Now that our file is loaded, I want to first create a subset that includes just the columns that I will be working with for this project.
stopandfrisk <- as.data.frame(stopandfrisk[c(2, 4, 10, 15,23, 81, 82, 84)]) #this will give me the columns pertaining to race and age
is.data.frame(stopandfrisk) #i did this just to verify that I have a data frame
## [1] TRUE
head(stopandfrisk)
## pct datestop crimsusp arstmade frisked sex race age
## 1 61 1012015 FELONY N Y M W 33
## 2 22 1152015 FELONY N Y M B 14
## 3 20 1292015 MISD N N M B 14
## 4 20 1292015 MIDS N N M B 14
## 5 20 1292015 MISD N N M B 13
## 6 20 1292015 MISD N N M W 13
Now that we have the data we want to work with, I’m going to start manipulating the data. The first thing we are going to do is rename the columns of our data frame. We want the names to be more meaningful. Once they have been renamed, I wanted to see how many occasions ended in an arrest. I did so by creatin variables and counting how many times yes and no occurr.

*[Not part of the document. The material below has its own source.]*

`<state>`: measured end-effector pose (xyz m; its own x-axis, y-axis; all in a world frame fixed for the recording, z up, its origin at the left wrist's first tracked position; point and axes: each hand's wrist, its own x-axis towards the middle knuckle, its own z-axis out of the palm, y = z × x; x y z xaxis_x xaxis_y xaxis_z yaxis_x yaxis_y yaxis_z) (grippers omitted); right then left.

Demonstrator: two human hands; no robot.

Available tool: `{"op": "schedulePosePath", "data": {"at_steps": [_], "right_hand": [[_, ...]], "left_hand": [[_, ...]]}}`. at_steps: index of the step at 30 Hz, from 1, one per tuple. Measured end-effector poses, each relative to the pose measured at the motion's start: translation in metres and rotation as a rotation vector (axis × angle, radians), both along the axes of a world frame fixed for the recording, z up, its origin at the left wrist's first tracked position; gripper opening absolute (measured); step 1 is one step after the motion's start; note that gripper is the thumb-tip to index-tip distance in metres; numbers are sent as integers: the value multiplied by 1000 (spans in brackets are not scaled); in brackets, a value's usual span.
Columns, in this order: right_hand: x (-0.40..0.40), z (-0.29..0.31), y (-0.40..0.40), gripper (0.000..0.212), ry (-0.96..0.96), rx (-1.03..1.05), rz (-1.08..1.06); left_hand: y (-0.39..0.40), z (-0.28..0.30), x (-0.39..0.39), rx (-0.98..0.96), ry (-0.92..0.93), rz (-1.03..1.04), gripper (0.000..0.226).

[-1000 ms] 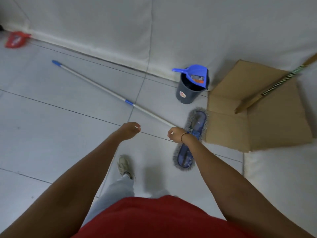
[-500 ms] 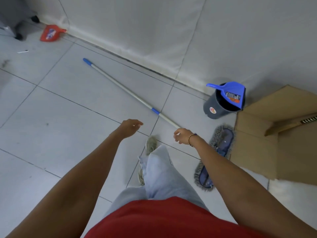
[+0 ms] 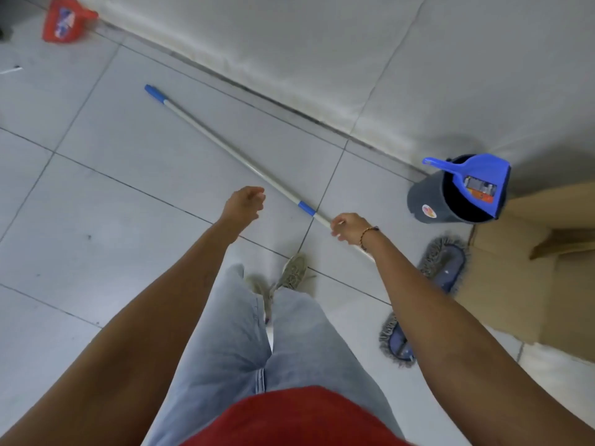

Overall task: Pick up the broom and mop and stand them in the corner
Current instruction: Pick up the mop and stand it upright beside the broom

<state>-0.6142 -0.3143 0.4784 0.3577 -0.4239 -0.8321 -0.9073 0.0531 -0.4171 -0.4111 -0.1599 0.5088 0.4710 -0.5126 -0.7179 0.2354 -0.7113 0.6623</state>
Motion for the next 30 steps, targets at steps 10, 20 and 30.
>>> {"op": "schedulePosePath", "data": {"at_steps": [10, 20, 30], "right_hand": [[60, -277, -87, 26, 138, -67, -139], [67, -575, -100, 52, 363, 14, 330], [56, -410, -121, 28, 259, -240, 106]], "left_hand": [[-122, -296, 104, -7, 379, 577, 31], [-176, -597, 133, 194, 374, 572, 34], [-227, -394, 121, -165, 207, 525, 26]]}}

colnames(stopandfrisk) <- c("pct" = "Precinct", "datestop" = "Date","crimsusp" = "Suspected", "arstmade" = "Arrested","frisked" = "Frisked", "sex" = "Sex", "race" = "Race", "age" = "Age")
head(stopandfrisk)
## Precinct Date Suspected Arrested Frisked Sex Race Age
## 1 61 1012015 FELONY N Y M W 33
## 2 22 1152015 FELONY N Y M B 14
## 3 20 1292015 MISD N N M B 14
## 4 20 1292015 MIDS N N M B 14
## 5 20 1292015 MISD N N M B 13
## 6 20 1292015 MISD N N M W 13
arrests <- stopandfrisk[, "Arrested"]
arrest.yes <- arrests == 'Y'
arrest.no <- arrests == 'N'
sum(arrest.yes) #this gives us the number of incidents where Y was in the Arrested column, giving us the number of those arrested
## [1] 3968
sum(arrest.no) #this gives us the number of incidents where N is in the Arrested column, giving us the number of those not arrested
## [1] 18595
rate.success <- 3968/18595
rate.success
## [1] 0.2133907
#of the 22563 incidents, we had 18595 non-arrests and 3968 arrests, a 'success' rate of 21%. This seems like it may not be effective
I want to do the same from above for the number of incidents where frisked occurred and compare to number of arrests
frisks <- stopandfrisk[, "Frisked"]
frisk.yes <- frisks == 'Y'
frisk.no <- frisks == 'N'
sum(frisk.yes) #this gives us the number of incidents where Y was in the Frisked column, meaning that the individual stopped was frisked
## [1] 15257
sum(frisk.no) #this gives us the number of incidents where N is in the Frisked column, meaning that the individual stoped was frisked
## [1] 7306
#we see that 15257 people were frisked, while 7306 were not.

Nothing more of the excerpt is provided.